13 de enero de 2013

el sentido del dolor

  

  Cuando el Dr. Sangro me diagnosticó, tras un montón de pruebas clínicas, que tenía fibromialgia, he de confesaros que un sudor frío me recorrió el cuerpo. Llevaba años padeciendo dolores que se habían ido agravando con el tiempo;  y aunque, ciertamente, me tranquilizaba enfrentarme a una enfermedad que no era mortal, la falta de soluciones que me dieron abrió, al paso de los días, un futuro oscuro cargado de nubes que no me permitían ver el sol. Las primeras preguntas que surgen creo que son comunes a todos los que padecemos la misma, o parecida, enfermedad. ¿Porqué a mí? ¿Porqué ahora? Y parece que una mano de largos dedos te oprime con fuerza el corazón.


  Al llegar a casa, busqué un momento de soledad  y allí medité, al lado del Señor, la realidad que se me imponía. Hice un recorrido por los meses pasados y comprobé, no sin tristeza, que los comentarios de nuestro entorno nos entran, como por ósmosis, a través de los poros de la piel. Estamos inmersos en una sociedad cuya máxima filosofía es eliminar toda incomodidad en el orden personal y establecer un “Carpe diem”, un vive el momento, en el orden del comportamiento. Evidentemente, esta actitud dificulta engendrar personalidades fuertes; ya que la voluntad se ejerce y se desarrolla cuando se exige mucho de sí misma, creciendo ante las dificultades y durezas de la vida, mientras que queda atrofiada cuando nuestra meta es la permanente búsqueda del placer y la comodidad.


  Recordé que lo fácil ordinariamente está reñido con lo mejor y que, a veces, uno debe imponerse los deberes que discutiría, porque discutirlos, cuando no hay solución, debilitan. Las crisis hay que vencerlas como a un enemigo en el campo de batalla, sin dudas, haciendo renacer en el interior la luz de la fortaleza, ya que la energía genera energía.


  Seguro que tendré bajones, que perderé batallas pero cuando más alto ponga el listón, mayores posibilidades tendré de superarlas con la Gracia de Dios. Porque el crecimiento de nosotros mismos sólo es posible, si logramos encontrar el sentido a todas las circunstancias que nos rodean; sabiendo lo que queremos hacer con nuestra vida y hasta donde podemos llegar. Creo que esto está claro para los que formamos parte del Reino de Dios por el Bautismo; los que hemos acompañado al Señor en los momentos de su Pasión, y junto a Él hemos comprendido el valor profundo y salvífico del sufrimiento. Ya que todo un Dios, que hubiera podido salvarnos de otra manera, decidió compartir el dolor con nosotros, para llevar a cabo la Redención. Él es nuestro ejemplo, nuestro fin, nuestro modelo, en quién vemos encarnados los valores que nos faltan y que sólo por su Gracia conseguiremos emular.
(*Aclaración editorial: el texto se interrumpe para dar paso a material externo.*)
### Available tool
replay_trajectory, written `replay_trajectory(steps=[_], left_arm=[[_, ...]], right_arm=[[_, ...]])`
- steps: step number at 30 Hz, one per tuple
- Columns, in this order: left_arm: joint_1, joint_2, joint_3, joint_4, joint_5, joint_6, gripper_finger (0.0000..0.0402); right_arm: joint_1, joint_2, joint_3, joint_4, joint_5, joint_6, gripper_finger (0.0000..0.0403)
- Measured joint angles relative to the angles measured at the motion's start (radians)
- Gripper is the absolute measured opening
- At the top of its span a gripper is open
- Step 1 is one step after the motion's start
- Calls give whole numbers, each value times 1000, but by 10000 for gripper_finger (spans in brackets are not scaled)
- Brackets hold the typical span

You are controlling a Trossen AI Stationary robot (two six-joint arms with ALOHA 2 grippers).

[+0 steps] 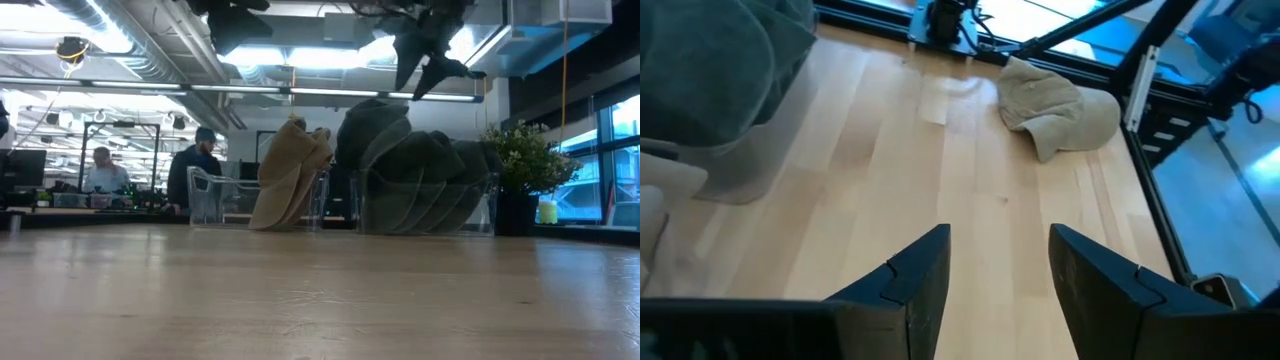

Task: Pick & Place hat
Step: Put the black cap into the right transparent bin

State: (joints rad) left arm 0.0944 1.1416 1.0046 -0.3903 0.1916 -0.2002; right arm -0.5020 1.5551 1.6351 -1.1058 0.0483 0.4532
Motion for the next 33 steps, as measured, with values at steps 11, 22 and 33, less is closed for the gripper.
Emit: replay_trajectory(steps=[11, 22, 33], left_arm=[[-70, 0, 0, -2, -127, -49, 166], [-74, 0, 0, 30, -159, -78, 166], [-74, 0, 0, 30, -159, -94, 166]], right_arm=[[-59, -117, -292, 247, -103, -14, 177], [-127, -126, -351, 454, -180, -51, 159], [-130, -79, -351, 468, -235, -102, 129]])
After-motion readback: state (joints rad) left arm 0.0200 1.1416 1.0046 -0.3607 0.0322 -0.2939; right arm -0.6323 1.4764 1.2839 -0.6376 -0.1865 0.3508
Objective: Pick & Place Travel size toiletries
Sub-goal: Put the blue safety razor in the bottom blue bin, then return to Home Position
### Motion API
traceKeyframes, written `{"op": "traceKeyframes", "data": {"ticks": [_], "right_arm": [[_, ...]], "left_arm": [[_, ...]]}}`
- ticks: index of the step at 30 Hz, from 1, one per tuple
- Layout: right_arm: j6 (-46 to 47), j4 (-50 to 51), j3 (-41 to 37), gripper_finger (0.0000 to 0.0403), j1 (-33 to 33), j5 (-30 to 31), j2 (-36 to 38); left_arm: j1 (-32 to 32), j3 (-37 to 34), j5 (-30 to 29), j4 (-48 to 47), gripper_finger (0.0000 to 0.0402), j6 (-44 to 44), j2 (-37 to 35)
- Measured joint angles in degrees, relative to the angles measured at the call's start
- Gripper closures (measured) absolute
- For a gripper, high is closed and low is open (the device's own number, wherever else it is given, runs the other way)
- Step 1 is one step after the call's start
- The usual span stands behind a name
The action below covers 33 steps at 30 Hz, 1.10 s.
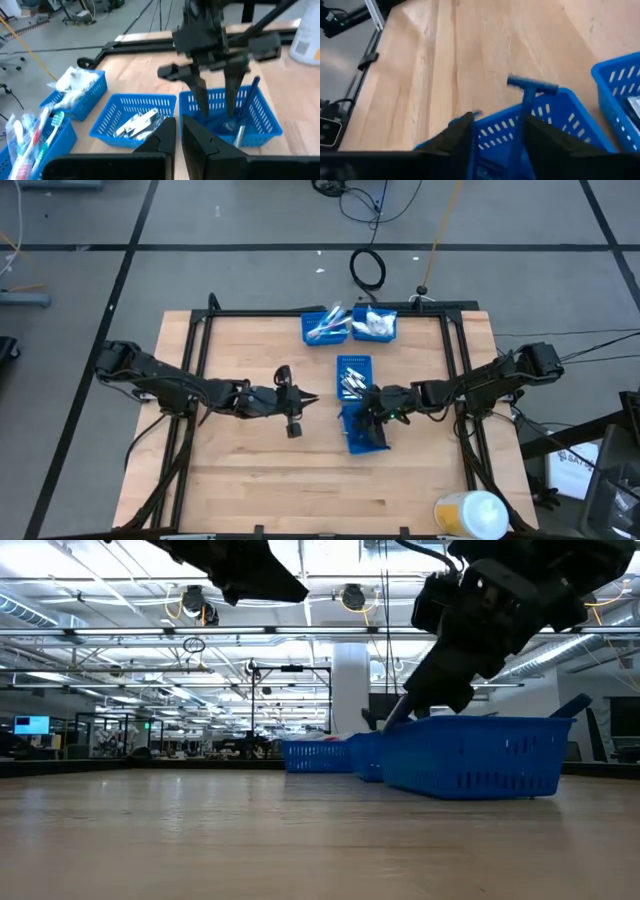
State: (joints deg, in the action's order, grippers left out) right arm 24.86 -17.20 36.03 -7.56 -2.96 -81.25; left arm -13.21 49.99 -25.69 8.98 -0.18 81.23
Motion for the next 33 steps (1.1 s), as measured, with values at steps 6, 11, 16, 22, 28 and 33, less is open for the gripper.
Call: {"op": "traceKeyframes", "data": {"ticks": [6, 11, 16, 22, 28, 33], "right_arm": [[-0.01, -3.54, 0.0, 0.0178, 0.04, -0.29, 1.37], [-1.49, -3.1, 0.0, 0.0151, 1.34, -12.89, 10.16], [-7.62, 2.91, 0.02, 0.0145, 2.26, -25.71, 23.8], [-16.13, 19.75, -1.8, 0.0149, 2.32, -22.32, 36.77], [-18.71, 20.87, -8.07, 0.0147, 2.39, -6.72, 48.92], [-18.18, 20.92, -11.06, 0.0149, 2.37, -5.4, 59.31]], "left_arm": [[-0.02, -0.02, 0.13, -3.45, 0.0376, 0.02, 0.04], [-2.59, -0.05, 0.13, -8.32, 0.0376, 0.03, -5.0], [-5.65, -0.1, 0.06, -17.99, 0.0376, 0.23, -13.2], [-7.92, -3.26, -0.13, -27.0, 0.0376, -0.12, -24.21], [-7.82, -15.74, -1.52, -22.38, 0.0376, -3.8, -36.05], [-7.82, -27.9, -3.91, -14.64, 0.0376, -5.14, -45.85]]}}
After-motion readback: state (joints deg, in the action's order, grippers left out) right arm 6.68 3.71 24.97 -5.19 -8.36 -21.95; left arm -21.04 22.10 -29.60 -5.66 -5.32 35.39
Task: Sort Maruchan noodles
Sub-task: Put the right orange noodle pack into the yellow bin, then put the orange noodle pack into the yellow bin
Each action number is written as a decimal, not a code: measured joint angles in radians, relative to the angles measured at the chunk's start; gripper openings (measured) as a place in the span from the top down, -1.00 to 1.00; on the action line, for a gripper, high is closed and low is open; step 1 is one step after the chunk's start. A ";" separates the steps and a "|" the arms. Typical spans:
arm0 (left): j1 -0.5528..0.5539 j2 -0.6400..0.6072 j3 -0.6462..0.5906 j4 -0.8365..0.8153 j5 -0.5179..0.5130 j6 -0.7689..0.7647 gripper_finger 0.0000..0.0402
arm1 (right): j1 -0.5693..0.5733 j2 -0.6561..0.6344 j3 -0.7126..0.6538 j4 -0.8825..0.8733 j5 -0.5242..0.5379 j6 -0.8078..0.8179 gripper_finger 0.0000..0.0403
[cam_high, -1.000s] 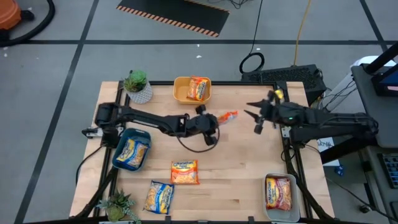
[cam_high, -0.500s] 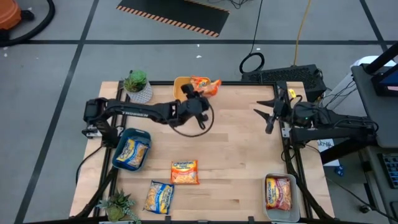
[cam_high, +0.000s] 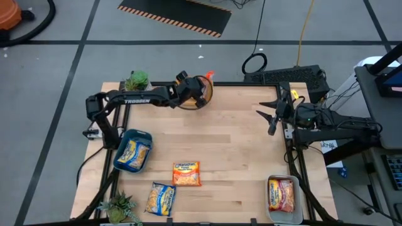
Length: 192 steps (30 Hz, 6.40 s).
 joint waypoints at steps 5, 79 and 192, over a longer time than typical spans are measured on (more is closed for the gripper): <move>-0.004 0.010 -0.011 0.094 0.156 -0.043 0.35 | 0.000 0.000 0.000 0.001 0.000 -0.004 0.21; -0.084 0.143 -0.012 -0.164 -0.207 0.246 -0.54 | 0.000 0.000 0.000 -0.039 -0.003 0.019 0.21; -1.007 0.006 -0.056 -0.364 -0.050 -0.823 -0.28 | 0.506 1.289 0.244 0.761 -0.226 0.525 0.15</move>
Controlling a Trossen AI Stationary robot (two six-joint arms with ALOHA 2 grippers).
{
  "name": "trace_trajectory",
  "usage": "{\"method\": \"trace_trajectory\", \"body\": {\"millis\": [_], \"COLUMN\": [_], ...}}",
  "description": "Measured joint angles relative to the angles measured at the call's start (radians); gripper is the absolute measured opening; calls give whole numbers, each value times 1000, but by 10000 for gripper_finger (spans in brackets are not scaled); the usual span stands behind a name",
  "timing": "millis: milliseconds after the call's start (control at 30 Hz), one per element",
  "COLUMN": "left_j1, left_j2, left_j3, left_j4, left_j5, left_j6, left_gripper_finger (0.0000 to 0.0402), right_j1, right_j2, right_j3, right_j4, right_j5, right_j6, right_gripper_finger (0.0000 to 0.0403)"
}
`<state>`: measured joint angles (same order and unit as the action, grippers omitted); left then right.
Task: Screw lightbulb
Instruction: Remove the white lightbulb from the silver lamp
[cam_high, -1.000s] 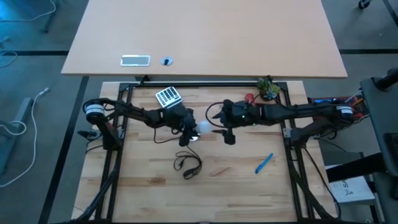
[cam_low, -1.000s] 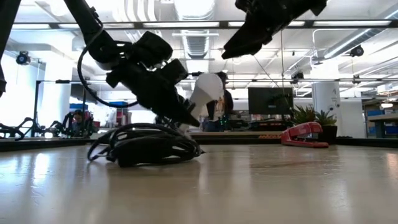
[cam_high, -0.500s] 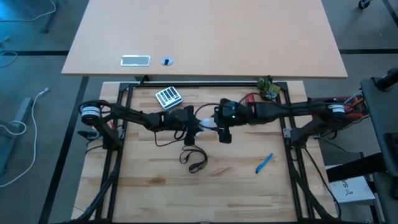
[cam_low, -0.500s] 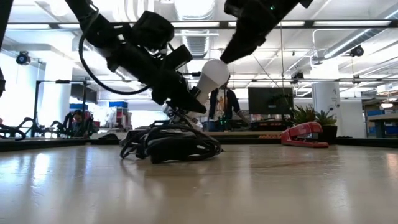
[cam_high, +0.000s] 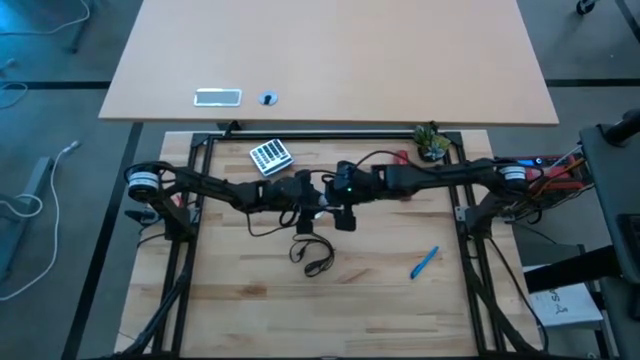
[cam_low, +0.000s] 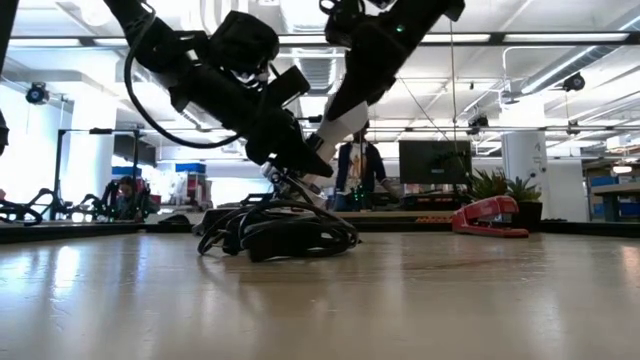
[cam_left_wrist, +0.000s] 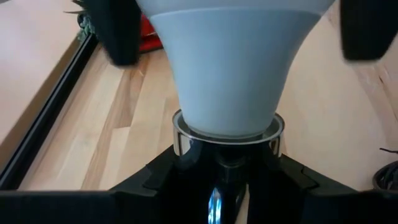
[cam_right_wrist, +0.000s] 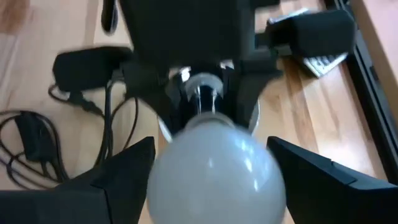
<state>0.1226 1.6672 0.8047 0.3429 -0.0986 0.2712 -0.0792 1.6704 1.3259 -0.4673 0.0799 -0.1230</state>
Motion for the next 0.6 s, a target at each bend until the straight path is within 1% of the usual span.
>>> {"method": "trace_trajectory", "body": {"millis": [167, 333, 400, 600], "left_j1": [0, -5, -6, -5], "left_j2": [-6, -14, -14, -15], "left_j3": [0, 0, 0, 0], "left_j4": [-3, -1, -4, -11], "left_j5": [0, 1, 5, 95], "left_j6": [1, 2, 4, 4], "left_gripper_finger": [157, 157, 157, 157], "right_j1": [0, 0, 0, 2], "right_j2": [36, 40, 40, 37], "right_j3": [22, 27, 27, 27], "right_j4": [-34, -39, -39, -48], "right_j5": [1, 3, 2, -10], "right_j6": [4, -2, -10, -30], "right_gripper_finger": [276, 233, 232, 232]}}
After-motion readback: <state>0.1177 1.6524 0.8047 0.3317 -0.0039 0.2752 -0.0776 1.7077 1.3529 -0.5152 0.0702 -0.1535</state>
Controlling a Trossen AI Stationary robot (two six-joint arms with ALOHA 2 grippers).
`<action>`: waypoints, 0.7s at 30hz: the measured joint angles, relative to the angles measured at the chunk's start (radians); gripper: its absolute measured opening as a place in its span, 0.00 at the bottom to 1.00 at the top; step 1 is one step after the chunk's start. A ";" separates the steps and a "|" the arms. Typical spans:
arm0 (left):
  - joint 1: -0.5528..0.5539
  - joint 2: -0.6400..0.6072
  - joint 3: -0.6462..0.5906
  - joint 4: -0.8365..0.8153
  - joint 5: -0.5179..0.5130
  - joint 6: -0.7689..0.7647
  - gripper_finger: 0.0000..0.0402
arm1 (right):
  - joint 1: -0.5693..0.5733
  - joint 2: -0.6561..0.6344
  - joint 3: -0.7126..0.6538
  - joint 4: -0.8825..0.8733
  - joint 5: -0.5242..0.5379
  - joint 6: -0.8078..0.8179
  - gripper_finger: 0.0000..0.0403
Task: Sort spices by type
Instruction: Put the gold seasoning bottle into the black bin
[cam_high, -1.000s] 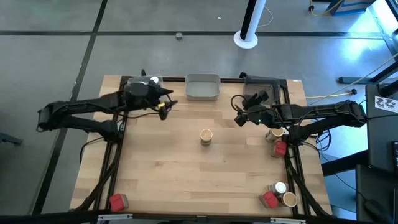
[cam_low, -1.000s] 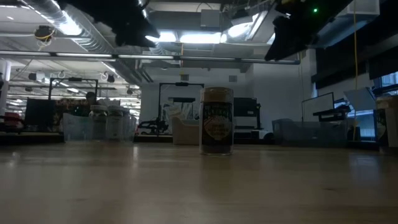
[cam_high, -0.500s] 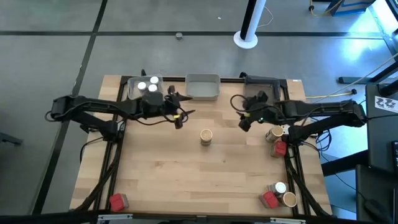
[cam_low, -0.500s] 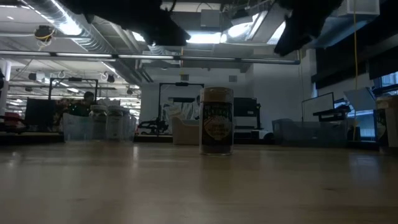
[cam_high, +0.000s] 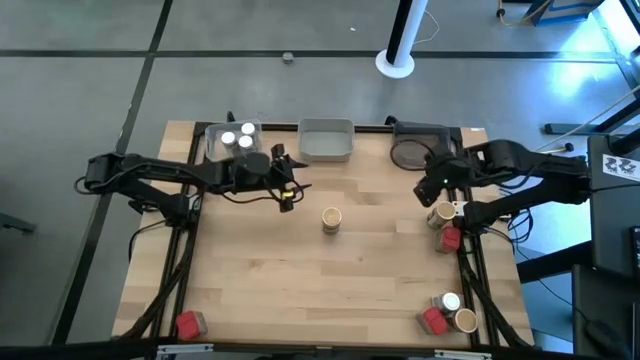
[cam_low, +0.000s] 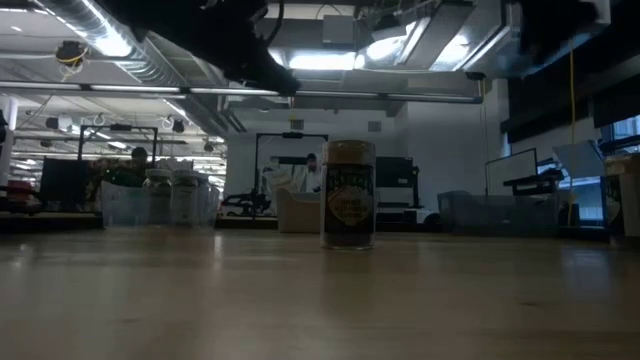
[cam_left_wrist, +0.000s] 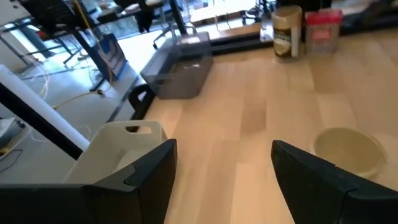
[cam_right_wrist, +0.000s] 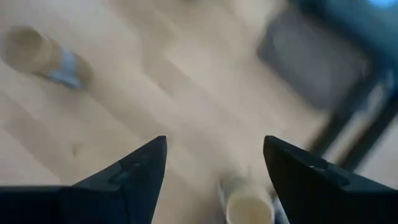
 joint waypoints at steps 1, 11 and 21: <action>-0.002 0.000 0.000 -0.008 0.000 0.002 0.61 | 0.000 0.000 -0.010 -0.033 -0.024 0.037 0.67; -0.007 0.000 0.000 -0.020 0.000 0.008 0.61 | 0.000 0.028 -0.165 -0.036 -0.143 0.154 0.67; -0.007 0.000 0.000 -0.019 0.000 0.006 0.61 | -0.039 0.067 -0.337 -0.039 -0.241 0.171 0.78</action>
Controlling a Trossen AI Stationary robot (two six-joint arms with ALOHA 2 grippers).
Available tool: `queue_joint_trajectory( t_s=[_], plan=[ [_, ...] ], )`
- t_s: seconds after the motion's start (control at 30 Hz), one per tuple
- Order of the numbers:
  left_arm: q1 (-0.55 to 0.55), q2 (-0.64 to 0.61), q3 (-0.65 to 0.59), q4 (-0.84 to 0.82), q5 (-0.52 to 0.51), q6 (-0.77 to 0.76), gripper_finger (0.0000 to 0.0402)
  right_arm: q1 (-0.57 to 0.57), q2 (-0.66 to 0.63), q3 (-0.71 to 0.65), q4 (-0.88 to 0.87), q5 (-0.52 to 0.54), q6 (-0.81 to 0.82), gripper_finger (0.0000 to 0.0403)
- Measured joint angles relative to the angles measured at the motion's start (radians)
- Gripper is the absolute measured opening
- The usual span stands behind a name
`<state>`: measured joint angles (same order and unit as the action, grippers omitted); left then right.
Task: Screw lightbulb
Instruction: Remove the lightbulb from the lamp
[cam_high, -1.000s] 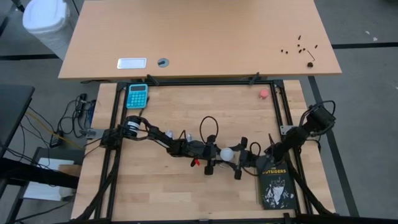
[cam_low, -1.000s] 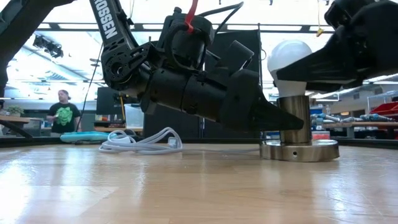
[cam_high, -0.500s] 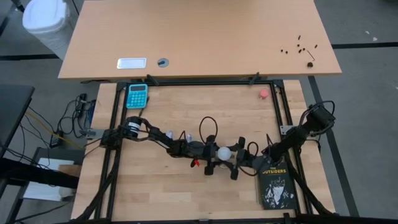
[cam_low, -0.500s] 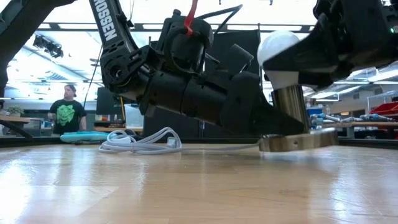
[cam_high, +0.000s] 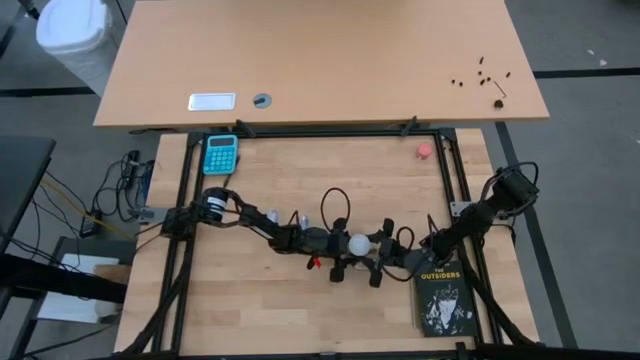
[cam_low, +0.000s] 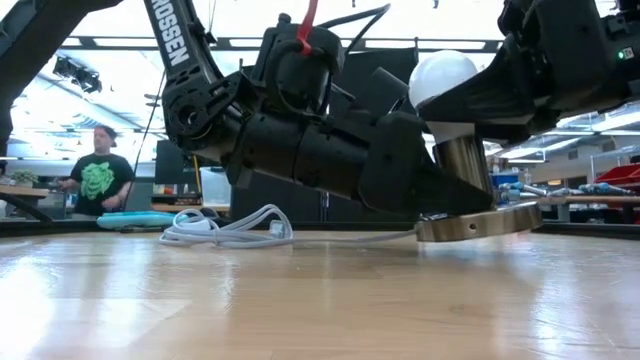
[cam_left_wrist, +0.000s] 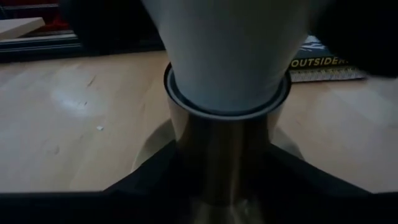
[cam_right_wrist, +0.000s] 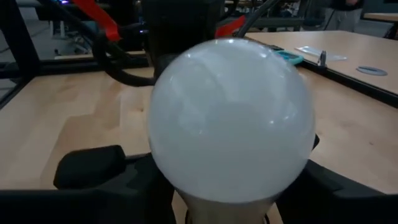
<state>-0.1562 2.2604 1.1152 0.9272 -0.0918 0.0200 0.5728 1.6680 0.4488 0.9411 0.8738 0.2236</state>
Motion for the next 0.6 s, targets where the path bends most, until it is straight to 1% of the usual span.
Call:
queue_joint_trajectory(
  t_s=[0.1, 0.2, 0.3, 0.37, 0.47, 0.6],
  plan=[
    [0.000, 0.000, 0.001, 0.004, 0.000, 0.000, 0.0188, 0.000, 0.000, 0.000, 0.001, -0.001, -0.022, 0.0226],
    [0.000, 0.000, 0.001, 0.004, 0.000, 0.002, 0.0189, 0.000, 0.000, 0.000, 0.001, -0.007, -0.053, 0.0222],
    [0.000, -0.001, 0.001, 0.003, 0.014, 0.003, 0.0193, -0.013, 0.000, -0.002, 0.001, -0.049, -0.077, 0.0218],
    [-0.001, -0.001, 0.000, -0.004, 0.029, 0.006, 0.0193, -0.030, 0.000, -0.010, 0.007, -0.112, -0.084, 0.0217],
    [-0.002, -0.001, -0.002, -0.015, 0.037, 0.019, 0.0193, -0.069, 0.000, -0.031, 0.028, -0.238, -0.086, 0.0216],
    [-0.003, -0.001, -0.001, -0.008, 0.046, 0.029, 0.0193, -0.131, 0.000, -0.084, 0.152, -0.436, -0.116, 0.0214]
  ],
)
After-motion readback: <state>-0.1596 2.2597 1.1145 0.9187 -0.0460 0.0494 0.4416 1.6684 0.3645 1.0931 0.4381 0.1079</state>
  Me parece que todos aquellos que formamos parte del Cuerpo de Cristo, pecando de orgullo, cuando Jesús nos ha susurrado al oído si seríamos capaces de seguirle, hemos dicho, en algún momento, como los hermanos Zebedeos: SEREMOS CAPACES. Sonreí, me había olvidado. Cuantas veces los labios argumentan, desoyendo el corazón. Pero ahora ha llegado la hora, nos lo pide a muchos, porque muchos somos los que sufrimos esta enfermedad, de ser testigos de la fuerza de la Gracia que nos estimula, anima y mueve a sobrellevar con alegría la cruz de cada día. Solos, no. Pero a su lado no tengáis ninguna duda de que ganaremos la guerra, y seremos testigos y transmisores de la paz para nuestros hermanos. Tal vez ahí, seguramente, radica la respuesta a todos los porqués de nuestro sufrimiento.